Когда его направили на место Журавлева, он думал, что найдет завод в запущенном виде. Оказалось, что производство поставлено хорошо, инженеры дельные, план неизменно выполняется. Все, с кем Голованов заговаривал, подтверждали, что Журавлев работал не покладая рук, разбирался в производстве. Бывшего директора упрекали в том, что он пренебрег жилищным строительством, вообще не проявлял внимания к нуждам рабочих, был несправедлив, зазнавался, грубил. Голованов начал работать на заводе в годы первой пятилетки, специального образования он не имел, его послали на Урал как энергичного организатора. Проработав свыше двадцати лет на крупном машиностроительном предприятии, он изучил специфику производства, следил за литературой и считался одним из лучших специалистов. Очутившись на новом месте, он первым делом ускорил строительство жилых корпусов, сменил директора магазина, раздобыл в Москве шесть новых автобусов для линии, соединяющей поселок с городом, добился, чтобы в план на следующий год включили капитальный ремонт больницы и родильного дома, — словом, сделал все, чего не смог или не захотел сделать его предшественник.

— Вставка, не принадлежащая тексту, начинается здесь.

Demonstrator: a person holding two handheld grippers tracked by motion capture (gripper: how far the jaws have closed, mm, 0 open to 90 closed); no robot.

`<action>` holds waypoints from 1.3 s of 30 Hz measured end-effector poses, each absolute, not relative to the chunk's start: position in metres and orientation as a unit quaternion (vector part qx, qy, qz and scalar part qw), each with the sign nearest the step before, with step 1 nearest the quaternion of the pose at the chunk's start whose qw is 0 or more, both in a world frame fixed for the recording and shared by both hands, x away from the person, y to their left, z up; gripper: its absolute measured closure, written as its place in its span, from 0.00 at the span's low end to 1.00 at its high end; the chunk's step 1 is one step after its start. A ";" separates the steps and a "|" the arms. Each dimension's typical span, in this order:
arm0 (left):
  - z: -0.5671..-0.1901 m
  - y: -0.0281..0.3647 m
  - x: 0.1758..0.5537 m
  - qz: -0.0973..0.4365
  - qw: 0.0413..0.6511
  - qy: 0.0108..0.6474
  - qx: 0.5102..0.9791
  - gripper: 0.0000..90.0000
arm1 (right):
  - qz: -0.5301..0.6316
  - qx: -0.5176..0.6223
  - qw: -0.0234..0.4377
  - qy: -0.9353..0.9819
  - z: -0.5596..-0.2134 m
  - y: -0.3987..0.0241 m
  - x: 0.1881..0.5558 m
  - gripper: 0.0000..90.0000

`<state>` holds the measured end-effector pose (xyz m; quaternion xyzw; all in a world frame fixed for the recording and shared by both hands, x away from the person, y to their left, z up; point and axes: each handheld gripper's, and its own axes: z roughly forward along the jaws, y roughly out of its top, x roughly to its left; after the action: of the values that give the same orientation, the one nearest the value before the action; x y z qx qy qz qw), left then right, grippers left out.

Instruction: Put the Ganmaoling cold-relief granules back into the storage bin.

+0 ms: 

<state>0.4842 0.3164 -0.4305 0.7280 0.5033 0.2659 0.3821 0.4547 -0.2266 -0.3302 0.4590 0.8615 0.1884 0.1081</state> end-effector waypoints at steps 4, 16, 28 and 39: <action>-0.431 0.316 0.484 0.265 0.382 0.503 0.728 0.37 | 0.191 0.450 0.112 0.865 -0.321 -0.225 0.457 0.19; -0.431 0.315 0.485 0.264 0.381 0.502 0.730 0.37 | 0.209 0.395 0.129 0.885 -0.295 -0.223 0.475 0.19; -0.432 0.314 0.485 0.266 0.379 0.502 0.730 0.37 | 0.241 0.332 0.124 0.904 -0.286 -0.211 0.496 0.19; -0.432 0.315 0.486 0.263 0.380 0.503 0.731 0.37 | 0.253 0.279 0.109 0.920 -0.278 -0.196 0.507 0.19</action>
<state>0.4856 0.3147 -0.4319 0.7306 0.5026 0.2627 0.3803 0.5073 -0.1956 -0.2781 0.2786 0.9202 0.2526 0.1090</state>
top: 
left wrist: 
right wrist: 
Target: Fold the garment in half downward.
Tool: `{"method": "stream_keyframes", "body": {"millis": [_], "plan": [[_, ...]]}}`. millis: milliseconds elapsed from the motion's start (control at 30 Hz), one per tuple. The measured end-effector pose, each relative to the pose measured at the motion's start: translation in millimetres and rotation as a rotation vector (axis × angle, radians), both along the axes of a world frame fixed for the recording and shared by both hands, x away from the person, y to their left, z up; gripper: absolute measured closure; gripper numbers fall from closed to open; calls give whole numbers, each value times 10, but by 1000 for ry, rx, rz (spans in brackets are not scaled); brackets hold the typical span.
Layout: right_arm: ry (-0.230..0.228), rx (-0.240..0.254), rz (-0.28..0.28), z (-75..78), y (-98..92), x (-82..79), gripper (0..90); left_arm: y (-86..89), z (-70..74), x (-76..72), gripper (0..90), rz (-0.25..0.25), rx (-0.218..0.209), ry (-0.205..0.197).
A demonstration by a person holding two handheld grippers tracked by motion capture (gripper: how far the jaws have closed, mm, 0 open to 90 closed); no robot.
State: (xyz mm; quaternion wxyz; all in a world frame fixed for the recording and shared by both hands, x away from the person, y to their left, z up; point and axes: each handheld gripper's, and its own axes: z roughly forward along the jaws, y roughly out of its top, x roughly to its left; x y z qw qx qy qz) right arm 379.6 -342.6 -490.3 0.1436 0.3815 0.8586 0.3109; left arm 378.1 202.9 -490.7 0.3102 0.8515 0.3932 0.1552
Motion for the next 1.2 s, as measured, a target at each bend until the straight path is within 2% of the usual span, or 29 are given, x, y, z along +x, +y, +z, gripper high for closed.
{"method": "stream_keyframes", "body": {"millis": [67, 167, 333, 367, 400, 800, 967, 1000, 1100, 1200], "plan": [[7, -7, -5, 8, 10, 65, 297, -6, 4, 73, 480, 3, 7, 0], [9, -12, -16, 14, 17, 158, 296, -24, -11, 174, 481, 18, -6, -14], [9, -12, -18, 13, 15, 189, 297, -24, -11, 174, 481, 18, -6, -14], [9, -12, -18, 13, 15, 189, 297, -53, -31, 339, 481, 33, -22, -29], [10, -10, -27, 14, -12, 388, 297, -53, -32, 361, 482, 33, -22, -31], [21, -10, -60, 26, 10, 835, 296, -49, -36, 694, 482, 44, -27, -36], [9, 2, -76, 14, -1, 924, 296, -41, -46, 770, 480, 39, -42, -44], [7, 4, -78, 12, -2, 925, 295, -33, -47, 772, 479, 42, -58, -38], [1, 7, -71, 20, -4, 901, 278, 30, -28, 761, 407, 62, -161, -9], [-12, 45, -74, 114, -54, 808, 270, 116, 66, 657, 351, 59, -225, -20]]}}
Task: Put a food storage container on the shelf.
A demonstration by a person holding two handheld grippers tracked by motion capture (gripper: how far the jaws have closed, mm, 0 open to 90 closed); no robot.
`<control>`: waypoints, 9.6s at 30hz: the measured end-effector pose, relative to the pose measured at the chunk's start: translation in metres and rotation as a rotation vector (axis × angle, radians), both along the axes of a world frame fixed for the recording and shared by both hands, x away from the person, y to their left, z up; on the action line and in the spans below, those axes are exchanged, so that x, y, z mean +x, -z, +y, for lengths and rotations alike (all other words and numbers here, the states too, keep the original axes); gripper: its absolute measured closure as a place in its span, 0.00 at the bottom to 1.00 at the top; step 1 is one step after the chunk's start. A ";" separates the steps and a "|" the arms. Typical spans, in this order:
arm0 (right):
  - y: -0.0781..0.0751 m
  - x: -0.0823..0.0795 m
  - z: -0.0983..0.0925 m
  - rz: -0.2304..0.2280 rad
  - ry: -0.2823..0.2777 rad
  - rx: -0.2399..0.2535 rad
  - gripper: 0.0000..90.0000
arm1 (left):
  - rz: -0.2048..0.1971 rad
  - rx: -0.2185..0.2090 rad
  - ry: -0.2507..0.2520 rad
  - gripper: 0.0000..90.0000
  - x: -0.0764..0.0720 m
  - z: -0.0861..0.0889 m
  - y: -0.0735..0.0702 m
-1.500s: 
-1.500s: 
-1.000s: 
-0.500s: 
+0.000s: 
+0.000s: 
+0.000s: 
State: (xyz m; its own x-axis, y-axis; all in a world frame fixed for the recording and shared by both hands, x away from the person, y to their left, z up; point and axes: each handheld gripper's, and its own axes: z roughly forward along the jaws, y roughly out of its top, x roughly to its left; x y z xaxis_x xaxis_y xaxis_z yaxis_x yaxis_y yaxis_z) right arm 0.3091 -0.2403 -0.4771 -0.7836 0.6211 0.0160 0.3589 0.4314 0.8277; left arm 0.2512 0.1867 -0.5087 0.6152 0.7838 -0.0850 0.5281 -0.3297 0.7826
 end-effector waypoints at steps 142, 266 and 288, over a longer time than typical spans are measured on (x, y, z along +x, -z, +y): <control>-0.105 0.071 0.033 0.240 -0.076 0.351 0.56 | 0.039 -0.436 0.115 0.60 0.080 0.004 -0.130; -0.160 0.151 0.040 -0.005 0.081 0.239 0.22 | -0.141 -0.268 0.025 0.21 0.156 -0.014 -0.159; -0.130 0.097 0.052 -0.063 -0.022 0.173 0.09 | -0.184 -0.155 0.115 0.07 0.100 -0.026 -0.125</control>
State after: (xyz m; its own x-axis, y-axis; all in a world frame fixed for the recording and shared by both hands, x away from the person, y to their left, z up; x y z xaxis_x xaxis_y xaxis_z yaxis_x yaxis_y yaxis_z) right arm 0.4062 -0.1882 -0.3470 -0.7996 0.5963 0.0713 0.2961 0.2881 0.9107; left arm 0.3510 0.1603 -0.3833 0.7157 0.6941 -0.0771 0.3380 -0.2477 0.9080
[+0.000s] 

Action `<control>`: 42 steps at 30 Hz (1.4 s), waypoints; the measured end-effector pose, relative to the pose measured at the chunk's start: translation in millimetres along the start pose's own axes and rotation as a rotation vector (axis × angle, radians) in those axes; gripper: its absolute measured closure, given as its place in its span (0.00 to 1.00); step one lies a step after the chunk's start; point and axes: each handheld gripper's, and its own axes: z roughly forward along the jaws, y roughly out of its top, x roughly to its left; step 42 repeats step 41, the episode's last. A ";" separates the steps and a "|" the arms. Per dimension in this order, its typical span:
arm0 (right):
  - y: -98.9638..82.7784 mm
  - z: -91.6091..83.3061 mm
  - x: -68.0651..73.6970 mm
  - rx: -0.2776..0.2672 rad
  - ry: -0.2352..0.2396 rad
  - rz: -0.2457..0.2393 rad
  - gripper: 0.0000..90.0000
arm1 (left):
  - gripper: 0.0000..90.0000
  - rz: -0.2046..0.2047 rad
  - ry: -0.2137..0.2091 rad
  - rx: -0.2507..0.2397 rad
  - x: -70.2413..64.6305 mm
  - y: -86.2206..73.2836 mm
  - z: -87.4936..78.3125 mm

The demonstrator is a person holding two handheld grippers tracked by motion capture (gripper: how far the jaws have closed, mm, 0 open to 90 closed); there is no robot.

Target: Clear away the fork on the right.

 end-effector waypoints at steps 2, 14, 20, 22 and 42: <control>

Взвесив все, что ему говорили о бывшем директоре, Голованов решил, что Журавлев толковый инженер, но слабый администратор. Когда его запросили, в каком состоянии он нашел завод, он дал благоприятный отзыв. Ему казалось, что ошибки, допущенные Журавлевым, исправлены. Дома строятся, два корпуса уже сданы в эксплуатацию. А прорывов не было и при Журавлеве.

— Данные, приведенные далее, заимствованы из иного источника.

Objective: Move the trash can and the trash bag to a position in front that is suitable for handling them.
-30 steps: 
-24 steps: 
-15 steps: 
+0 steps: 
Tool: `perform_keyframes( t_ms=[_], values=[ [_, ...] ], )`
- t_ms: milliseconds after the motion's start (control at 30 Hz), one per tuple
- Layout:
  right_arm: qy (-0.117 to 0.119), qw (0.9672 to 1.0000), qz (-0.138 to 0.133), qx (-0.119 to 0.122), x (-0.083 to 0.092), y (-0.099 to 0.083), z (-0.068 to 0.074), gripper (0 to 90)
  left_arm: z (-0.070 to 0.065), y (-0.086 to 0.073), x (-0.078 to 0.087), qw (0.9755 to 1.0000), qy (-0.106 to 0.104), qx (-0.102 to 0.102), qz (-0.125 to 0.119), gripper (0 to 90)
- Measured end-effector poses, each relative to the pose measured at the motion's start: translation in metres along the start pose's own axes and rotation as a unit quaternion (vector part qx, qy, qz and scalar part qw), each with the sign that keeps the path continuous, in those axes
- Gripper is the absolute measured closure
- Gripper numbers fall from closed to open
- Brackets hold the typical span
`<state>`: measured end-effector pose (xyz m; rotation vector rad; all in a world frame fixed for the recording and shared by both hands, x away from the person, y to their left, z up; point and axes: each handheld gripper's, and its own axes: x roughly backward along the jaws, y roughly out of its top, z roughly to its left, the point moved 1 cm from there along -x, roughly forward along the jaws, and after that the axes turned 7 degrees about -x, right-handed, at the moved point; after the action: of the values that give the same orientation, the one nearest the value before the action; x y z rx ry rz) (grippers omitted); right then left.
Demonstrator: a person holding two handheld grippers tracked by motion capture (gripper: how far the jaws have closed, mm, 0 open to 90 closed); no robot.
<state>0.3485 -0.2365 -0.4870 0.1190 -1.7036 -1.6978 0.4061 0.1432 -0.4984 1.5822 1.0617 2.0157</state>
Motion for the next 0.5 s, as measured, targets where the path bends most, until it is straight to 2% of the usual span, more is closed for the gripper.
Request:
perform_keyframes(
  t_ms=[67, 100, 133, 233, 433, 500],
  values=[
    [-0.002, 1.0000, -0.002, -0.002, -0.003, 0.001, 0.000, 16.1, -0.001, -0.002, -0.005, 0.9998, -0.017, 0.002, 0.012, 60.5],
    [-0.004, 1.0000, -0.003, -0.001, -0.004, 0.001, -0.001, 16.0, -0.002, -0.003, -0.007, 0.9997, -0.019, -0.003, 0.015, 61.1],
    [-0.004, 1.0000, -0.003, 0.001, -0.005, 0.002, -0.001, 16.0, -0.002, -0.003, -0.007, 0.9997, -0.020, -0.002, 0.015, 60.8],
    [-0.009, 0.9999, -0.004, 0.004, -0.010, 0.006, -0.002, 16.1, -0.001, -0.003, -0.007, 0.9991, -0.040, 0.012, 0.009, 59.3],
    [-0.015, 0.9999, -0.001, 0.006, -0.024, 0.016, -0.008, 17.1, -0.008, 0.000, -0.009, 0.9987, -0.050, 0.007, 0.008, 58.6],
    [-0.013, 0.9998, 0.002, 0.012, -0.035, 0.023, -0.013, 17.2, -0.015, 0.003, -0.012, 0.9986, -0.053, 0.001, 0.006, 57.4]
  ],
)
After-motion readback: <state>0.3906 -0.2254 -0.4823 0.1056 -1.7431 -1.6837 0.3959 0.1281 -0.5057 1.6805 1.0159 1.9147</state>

Иван Васильевич пробыл на заводе относительно недолго — шесть лет, но эти годы оставили свой след, хотя теперь редко кто вспоминал Журавлева. Хитров смог выдвинуться только при бывшем директоре. Иван Васильевич любил людей, которые во всем с ним соглашались; он пригрел несколько подхалимов, кляузников, интриганов, жаждущих разгадать мысли начальника и готовых оговорить любого. Разумеется, после того как Журавлева сняли, именно эти люди громче всех поносили бывшего директора, но они не отказались ни от лести, ни от кляуз, пытались то растрогать, то запугать Голованова. Особой беды в этом не было, поскольку Николай Христофорович, будучи человеком скромным, обладал солидным жизненным опытом. Но некоторые честные люди, как Брайнин или Дурылин, испытавшие при Журавлеве немало обид, жившие в вечном страхе, что их могут оклеветать, душевно поникли. Не всегда, например, Голованову удавалось добиться прямого ответа от Брайнина: он отмалчивался, пытаясь угадать, каково мнение директора. Журавлев, когда его сняли с места директора, боялся за судьбу завода. А прошел год — и не только план оказался выполненным, но люди повеселели, приободрились, больше было товарищеской близости на работе, больше смеха, задушевных бесед или счастливого шепота влюбленных в часы отдыха. Может быть, поэтому особенно бросались в глаза некоторые печальные следы тех лет, которые Андреев, посмеиваясь, называл «журавлиными».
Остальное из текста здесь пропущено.